Kotlin Multiplatform (KMP) was another major highlight, showcasing its growing maturity and adoption. The vision for KMP is to allow developers to share code across various platforms—Android, iOS, desktop, web, and server-side—while retaining the ability to write platform-specific code when needed. The keynote celebrated the increasing number of multiplatform libraries and tools, including KMM Bridge, that simplify KMP development. The future of KMP looks bright, with efforts to further improve the developer experience and expand its capabilities.

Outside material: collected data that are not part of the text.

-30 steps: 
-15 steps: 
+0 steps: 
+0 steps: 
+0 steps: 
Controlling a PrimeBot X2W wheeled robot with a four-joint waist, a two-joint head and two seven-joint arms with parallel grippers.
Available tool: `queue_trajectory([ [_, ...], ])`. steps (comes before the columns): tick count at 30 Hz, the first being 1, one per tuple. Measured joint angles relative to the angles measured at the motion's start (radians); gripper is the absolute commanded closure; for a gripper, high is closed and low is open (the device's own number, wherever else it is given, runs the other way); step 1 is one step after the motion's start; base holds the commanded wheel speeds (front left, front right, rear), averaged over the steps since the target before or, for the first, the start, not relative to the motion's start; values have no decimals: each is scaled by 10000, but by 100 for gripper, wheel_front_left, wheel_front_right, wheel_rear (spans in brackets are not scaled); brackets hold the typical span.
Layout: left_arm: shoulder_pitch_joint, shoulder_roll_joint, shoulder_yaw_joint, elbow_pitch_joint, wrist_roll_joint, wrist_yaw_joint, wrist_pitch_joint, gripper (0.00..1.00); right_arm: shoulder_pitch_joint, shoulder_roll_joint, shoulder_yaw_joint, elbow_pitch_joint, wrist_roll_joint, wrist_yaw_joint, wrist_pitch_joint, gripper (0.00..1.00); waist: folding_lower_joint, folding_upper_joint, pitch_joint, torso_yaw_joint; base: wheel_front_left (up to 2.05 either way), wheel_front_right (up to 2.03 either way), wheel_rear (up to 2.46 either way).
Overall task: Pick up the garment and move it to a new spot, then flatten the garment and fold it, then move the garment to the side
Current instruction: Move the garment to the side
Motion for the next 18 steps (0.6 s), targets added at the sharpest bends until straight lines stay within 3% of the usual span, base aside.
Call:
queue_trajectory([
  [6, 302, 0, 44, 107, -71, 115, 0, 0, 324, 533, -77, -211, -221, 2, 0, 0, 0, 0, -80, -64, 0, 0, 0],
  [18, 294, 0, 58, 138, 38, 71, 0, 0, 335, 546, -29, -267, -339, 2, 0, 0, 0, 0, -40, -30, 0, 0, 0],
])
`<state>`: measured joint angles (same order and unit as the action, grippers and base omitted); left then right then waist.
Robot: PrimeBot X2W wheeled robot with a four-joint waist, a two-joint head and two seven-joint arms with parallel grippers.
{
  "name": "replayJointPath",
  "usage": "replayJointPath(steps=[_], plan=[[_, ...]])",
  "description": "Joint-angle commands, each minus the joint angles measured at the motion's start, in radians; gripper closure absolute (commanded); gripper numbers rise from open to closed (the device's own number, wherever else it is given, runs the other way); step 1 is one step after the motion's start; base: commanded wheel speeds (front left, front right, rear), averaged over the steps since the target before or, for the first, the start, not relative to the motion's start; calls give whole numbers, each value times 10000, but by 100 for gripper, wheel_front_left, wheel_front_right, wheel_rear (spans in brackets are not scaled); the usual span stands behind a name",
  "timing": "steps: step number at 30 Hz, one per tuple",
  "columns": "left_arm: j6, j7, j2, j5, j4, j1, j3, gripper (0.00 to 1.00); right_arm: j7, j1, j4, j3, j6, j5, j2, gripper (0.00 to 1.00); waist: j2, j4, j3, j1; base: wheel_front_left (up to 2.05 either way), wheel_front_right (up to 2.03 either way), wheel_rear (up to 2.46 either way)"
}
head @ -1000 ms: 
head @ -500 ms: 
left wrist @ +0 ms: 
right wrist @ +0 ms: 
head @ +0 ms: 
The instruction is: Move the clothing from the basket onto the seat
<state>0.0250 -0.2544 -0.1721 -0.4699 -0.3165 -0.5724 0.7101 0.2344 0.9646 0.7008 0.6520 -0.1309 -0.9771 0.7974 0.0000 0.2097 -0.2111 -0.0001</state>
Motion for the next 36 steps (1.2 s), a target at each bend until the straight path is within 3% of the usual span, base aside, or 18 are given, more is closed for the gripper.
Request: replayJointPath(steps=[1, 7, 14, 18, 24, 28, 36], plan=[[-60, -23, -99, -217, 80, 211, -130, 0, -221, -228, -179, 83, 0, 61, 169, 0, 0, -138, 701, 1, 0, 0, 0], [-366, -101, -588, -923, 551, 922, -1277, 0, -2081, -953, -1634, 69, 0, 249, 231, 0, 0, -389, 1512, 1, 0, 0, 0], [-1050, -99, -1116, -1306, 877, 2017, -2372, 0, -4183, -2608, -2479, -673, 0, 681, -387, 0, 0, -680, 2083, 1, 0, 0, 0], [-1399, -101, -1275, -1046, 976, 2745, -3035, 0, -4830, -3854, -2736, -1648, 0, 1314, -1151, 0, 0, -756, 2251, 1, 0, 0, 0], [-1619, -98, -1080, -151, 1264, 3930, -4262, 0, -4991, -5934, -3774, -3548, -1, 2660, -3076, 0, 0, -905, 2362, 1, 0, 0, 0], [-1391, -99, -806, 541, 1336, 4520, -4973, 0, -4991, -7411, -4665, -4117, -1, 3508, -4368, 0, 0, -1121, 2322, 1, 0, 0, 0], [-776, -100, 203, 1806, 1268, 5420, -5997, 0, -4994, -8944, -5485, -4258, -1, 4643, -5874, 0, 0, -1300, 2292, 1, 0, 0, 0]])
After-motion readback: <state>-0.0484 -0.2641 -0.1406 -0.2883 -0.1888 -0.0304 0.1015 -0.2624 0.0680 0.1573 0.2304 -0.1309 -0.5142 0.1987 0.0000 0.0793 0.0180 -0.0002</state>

Compose Multiplatform and Emerging Technologies

The keynote also showcased the advancements in Compose Multiplatform, JetBrains’ declarative UI framework for building cross-platform user interfaces. A significant announcement was the alpha release of Compose Multiplatform for iOS, enabling developers to write their UI once in Kotlin and deploy it on both Android and iOS, and even desktop and web. This opens up new possibilities for code sharing and faster development cycles for mobile applications.

Finally, the team touched upon Kotlin’s expansion into emerging technologies like WebAssembly (Wasm). JetBrains is developing a new compiler backend for Kotlin targeting WebAssembly with its garbage collection proposal, aiming for high-performance Kotlin code in the browser. Experiments with running Compose applications in the browser using WebAssembly were also mentioned, hinting at a future where Kotlin could offer a unified development experience across an even wider range of platforms. The keynote concluded with an invitation for the community to dive deeper into these topics during the conference and to continue contributing to Kotlin’s vibrant ecosystem.